Always Fit on Train, Transform on Test¶
Every preprocessing step that learns from data (scalers, encoders, imputers) must be fit exclusively on the training set.
from sklearn.preprocessing import StandardScaler
X_train, X_test, y_train, y_test = train_test_split(X, y, test_size=0.2, random_state=42)
scaler = StandardScaler()
X_train_scaled = scaler.fit_transform(X_train) # fit + transform
X_test_scaled = scaler.transform(X_test) # transform only — no fit
Use Pipeline to Prevent Leakage by Design¶
Pipeline chains preprocessing and modeling steps so that fit on the pipeline only fits the preprocessor on training data. Cross-validation with a pipeline is leak-free.
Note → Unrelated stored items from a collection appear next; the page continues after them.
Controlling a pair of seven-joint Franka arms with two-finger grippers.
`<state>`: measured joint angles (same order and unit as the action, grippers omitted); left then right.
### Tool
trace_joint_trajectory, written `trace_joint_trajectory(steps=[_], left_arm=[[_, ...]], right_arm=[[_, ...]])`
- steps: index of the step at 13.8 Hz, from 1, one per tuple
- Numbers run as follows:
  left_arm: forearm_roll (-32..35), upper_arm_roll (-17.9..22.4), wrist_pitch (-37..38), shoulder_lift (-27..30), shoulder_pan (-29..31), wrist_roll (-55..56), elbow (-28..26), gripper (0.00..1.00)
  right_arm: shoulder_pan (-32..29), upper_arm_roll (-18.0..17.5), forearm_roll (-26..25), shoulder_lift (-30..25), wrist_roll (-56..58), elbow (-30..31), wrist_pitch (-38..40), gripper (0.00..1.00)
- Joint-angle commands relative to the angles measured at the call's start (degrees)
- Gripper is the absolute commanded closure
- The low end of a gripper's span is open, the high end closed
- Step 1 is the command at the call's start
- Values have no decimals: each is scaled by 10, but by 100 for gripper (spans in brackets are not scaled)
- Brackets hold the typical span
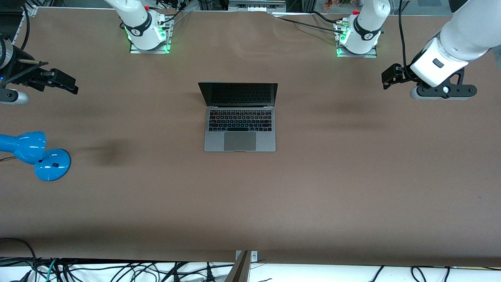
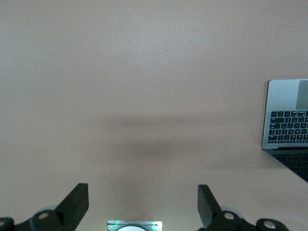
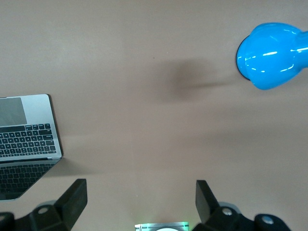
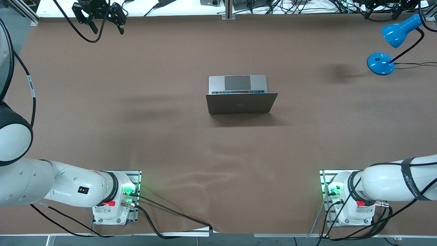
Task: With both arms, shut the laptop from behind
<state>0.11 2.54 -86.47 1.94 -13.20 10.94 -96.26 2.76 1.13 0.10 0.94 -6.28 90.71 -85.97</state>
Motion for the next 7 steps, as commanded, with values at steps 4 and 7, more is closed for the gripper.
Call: trace_joint_trajectory(steps=[4,7], left_arm=[[-10,-3,-14,3,5,-7,-2,0],[-14,-5,-12,3,5,-7,-3,0]], right_arm=[[-7,-7,1,-17,1,22,-3,0],[-7,-8,1,-16,3,22,-5,0]])
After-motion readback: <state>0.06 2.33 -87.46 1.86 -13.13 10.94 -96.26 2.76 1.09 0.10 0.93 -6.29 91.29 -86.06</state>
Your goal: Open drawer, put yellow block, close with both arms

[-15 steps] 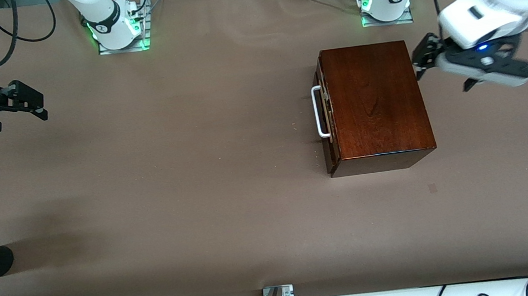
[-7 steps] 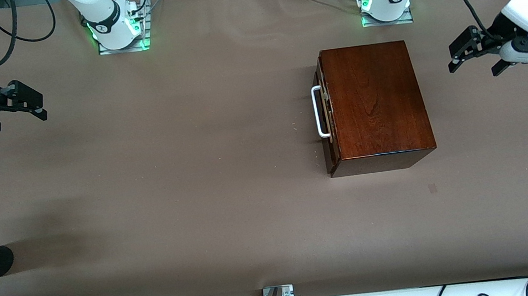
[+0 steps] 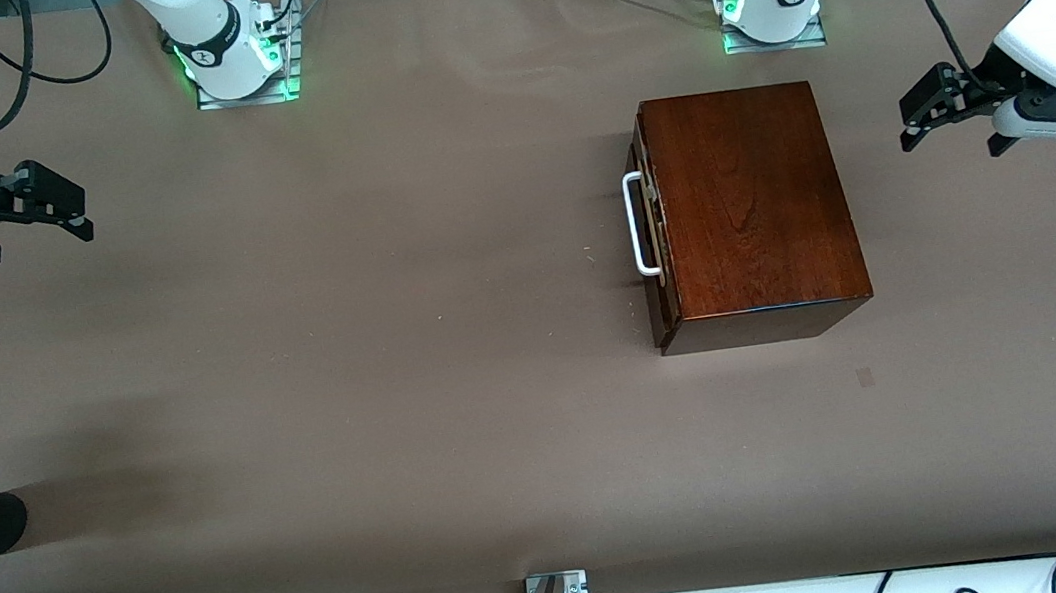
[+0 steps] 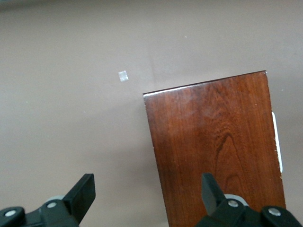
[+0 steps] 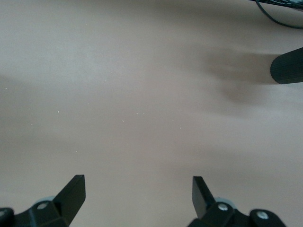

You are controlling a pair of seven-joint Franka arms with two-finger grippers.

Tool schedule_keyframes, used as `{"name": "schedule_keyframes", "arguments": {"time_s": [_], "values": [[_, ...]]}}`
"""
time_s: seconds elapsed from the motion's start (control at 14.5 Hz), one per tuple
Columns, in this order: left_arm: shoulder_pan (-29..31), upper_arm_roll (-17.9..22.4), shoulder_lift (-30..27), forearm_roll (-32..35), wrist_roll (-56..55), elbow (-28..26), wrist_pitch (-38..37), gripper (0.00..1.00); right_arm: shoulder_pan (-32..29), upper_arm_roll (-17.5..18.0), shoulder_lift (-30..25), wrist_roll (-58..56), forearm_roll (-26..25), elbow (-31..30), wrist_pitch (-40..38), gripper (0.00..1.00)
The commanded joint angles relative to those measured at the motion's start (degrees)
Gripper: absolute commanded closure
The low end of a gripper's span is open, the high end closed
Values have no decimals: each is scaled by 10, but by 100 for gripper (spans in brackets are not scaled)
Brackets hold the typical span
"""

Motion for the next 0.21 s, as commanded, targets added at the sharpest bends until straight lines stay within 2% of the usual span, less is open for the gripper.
{"name": "schedule_keyframes", "arguments": {"time_s": [0.0, 0.14], "values": [[15, 1, 0, 13, 9, 12, -9, 0, -5, 3, -4, 7, -1, 2, -5, 0], [18, -1, 2, 15, 8, 12, -8, 0, -6, 3, -3, 7, -1, 2, -5, 0]]}}
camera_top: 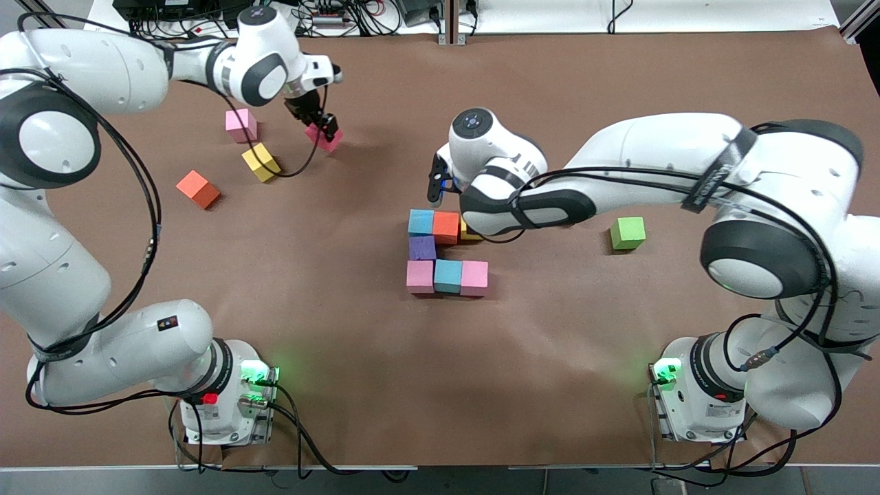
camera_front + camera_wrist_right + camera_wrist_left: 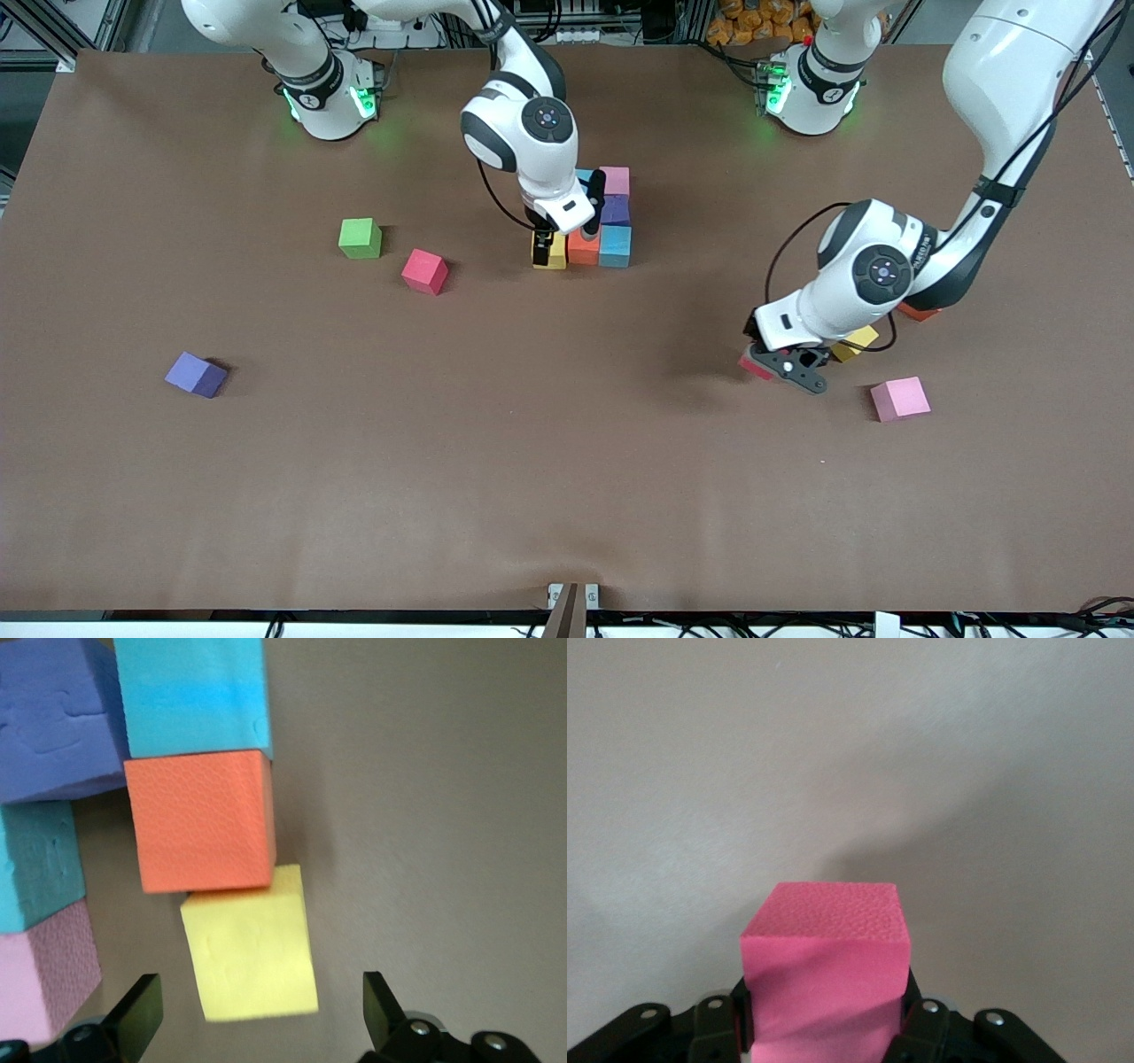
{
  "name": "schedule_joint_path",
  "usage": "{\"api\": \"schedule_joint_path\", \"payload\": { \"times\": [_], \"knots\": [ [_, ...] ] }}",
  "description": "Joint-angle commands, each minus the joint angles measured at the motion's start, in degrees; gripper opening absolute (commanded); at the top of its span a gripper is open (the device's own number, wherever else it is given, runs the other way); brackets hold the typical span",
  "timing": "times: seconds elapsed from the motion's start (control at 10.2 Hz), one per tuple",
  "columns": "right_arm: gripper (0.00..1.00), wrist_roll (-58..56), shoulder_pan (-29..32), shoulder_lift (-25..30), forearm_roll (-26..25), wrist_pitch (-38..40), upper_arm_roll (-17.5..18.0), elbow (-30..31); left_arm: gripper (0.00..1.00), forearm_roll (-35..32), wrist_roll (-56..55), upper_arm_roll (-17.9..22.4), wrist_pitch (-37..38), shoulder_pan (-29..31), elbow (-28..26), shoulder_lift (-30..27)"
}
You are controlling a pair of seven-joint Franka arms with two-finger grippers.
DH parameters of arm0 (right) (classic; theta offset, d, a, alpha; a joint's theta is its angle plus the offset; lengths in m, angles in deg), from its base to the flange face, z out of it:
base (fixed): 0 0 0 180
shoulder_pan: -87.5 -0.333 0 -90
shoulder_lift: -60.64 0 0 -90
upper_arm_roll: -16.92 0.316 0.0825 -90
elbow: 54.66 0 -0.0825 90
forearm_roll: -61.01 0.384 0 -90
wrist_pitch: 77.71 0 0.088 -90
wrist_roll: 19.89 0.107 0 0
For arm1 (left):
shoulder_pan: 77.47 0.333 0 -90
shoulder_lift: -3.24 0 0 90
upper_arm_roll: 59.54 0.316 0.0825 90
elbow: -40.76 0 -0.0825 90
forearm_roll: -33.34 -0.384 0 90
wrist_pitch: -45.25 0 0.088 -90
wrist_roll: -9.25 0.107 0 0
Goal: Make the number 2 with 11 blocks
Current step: 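Carry pink with the left gripper while the right gripper reaches purple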
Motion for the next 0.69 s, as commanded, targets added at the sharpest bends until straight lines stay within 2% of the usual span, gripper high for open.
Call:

from sklearn.pipeline import Pipeline
from sklearn.impute import SimpleImputer
from sklearn.preprocessing import StandardScaler
from sklearn.linear_model import LogisticRegression
from sklearn.model_selection import cross_val_score
pipeline = Pipeline([
("impute", SimpleImputer(strategy="median")),
("scale", StandardScaler()),
("model", LogisticRegression(max_iter=1000))
])
# cross_val_score refits the entire pipeline on each fold's training set
scores = cross_val_score(pipeline, X, y, cv=5, scoring="roc_auc")
print(f"CV AUC: {scores.mean():.4f} ± {scores.std():.4f}")
Temporal Ordering — No Future Data in Time Series¶
When your data has a time dimension, never train on data from after the validation period. Split by time, not randomly.
df = df.sort_values("date")
cutoff = pd.Timestamp("2024-01-01")
train_df = df[df["date"] < cutoff]
test_df = df[df["date"] >= cutoff]
# Fit all encoders and scalers on train_df only
target_means = train_df.groupby("store_id")["sales"].mean()
test_df["store_target_enc"] = test_df["store_id"].map(target_means)
Leakage Red Flags Checklist¶
# Common leak patterns — check your feature set against these
# 1. Future information in a time-based problem
# e.g., "total sales for this store" computed over the full dataset
# Fix: compute rolling/historical aggregates from train-period data only
# 2. Target-derived features computed before the split
# e.g., target encoding fitted on the full dataset
# Fix: fit inside cross-validation folds or use smoothed leave-one-out encoding
# 3. Post-event features
# e.g., "claim amount" as a feature when predicting "will file a claim"
# Fix: remove any feature that is logically caused by the target
# 4. ID columns leaking through
# e.g., sequential user_id where lower IDs correspond to a different time period
# Fix: exclude IDs from features; they carry no causal signal
# 5. Preprocessing fitted on the full dataset before cross-validation
# Fix: wrap all preprocessing in a Pipeline and use cross_val_score on the pipeline
Success
A simple rule: anything that requires knowledge of the full dataset (including the test set) to compute is a potential leak. Run every preprocessing step inside a Pipeline and validate with cross_val_score — not a manual train/test split — to catch leakage automatically.